7. The method for preparing core-shell irregularly shaped PEGDA porous microspheres based on a low-boiling-point pore-forming agent according to claim 1, characterized in that, In step (4), the intensity of ultraviolet light received by each microdroplet is 30~80 mW / cm. 2 The illumination time is 3~40 s.

8. A core-shell shaped PEGDA porous microsphere based on a low-boiling-point pore-forming agent, obtained by the preparation method according to any one of claims 1-7.

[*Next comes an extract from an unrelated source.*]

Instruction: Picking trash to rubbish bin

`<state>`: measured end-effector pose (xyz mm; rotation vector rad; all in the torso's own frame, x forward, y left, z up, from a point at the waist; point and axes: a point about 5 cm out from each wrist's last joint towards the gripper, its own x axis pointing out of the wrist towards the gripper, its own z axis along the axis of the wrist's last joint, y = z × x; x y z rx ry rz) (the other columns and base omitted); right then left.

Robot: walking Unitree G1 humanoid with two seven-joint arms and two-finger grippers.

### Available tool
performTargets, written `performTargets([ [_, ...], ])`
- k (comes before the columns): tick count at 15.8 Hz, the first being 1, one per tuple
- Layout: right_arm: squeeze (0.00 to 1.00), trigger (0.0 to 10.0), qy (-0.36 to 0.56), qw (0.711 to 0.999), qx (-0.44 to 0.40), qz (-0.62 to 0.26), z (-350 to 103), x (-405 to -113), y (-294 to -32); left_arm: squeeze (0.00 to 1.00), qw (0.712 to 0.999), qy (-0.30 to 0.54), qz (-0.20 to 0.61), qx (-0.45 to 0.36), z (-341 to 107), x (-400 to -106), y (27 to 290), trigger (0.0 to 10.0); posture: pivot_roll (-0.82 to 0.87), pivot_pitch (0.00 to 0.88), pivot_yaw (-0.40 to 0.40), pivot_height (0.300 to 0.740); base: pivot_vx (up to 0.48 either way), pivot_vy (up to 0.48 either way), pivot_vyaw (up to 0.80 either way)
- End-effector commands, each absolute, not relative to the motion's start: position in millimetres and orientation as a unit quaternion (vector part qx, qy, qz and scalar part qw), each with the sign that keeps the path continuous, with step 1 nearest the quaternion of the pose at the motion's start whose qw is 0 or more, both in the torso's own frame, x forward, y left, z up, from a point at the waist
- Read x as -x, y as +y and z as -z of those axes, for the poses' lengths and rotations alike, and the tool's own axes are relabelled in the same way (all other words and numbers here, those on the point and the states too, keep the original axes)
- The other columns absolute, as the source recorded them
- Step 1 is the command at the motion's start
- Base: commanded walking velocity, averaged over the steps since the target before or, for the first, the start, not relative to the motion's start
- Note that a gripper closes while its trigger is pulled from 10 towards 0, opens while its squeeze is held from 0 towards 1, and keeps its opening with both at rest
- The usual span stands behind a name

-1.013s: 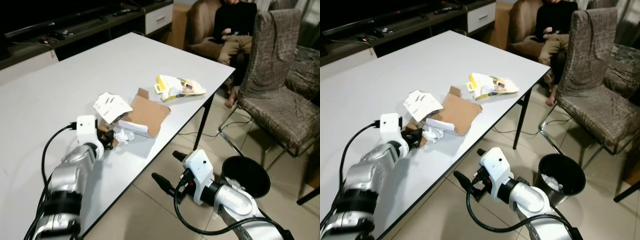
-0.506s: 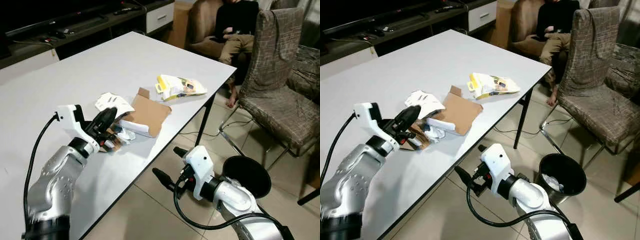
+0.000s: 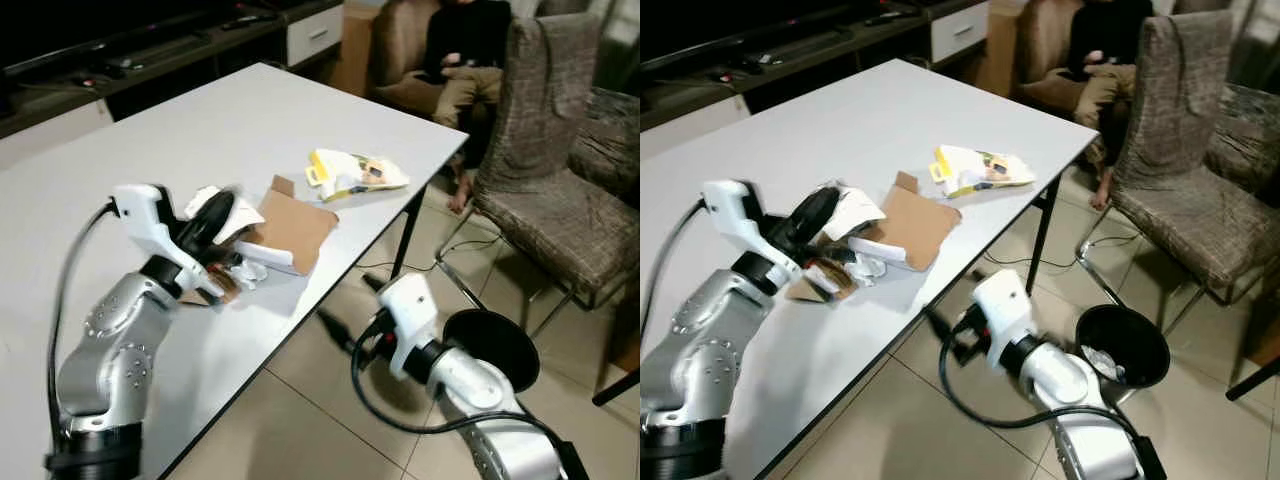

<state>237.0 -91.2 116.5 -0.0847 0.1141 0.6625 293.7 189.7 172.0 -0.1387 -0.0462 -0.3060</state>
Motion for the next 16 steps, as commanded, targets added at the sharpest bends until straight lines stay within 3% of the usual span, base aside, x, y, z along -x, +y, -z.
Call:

9. The core-shell irregularly shaped PEGDA porous microspheres according to claim 8, characterized in that, The PEGDA porous microspheres have a particle size of 100-450 μm; the pore morphology of the PEGDA porous microspheres exhibits a core-shell heterogeneous shape, with uniformly and densely distributed hemispherical pits on the outer surface, and alternating river-like pores and some spherical closed pores inside; wherein, the particle size of the PEGDA porous microspheres is 100-450 μm, the hemispherical pits have a size of 5-20 μm, the river-like pores have a size of 3-25 μm, and the spherical closed pores have a size of 1-5 μm.

10. The application of the core-shell irregularly shaped PEGDA porous microspheres of claim 8 in drug delivery, catalyst loading, coatings, organic pollutant adsorbents, acoustic functional materials or biosensors.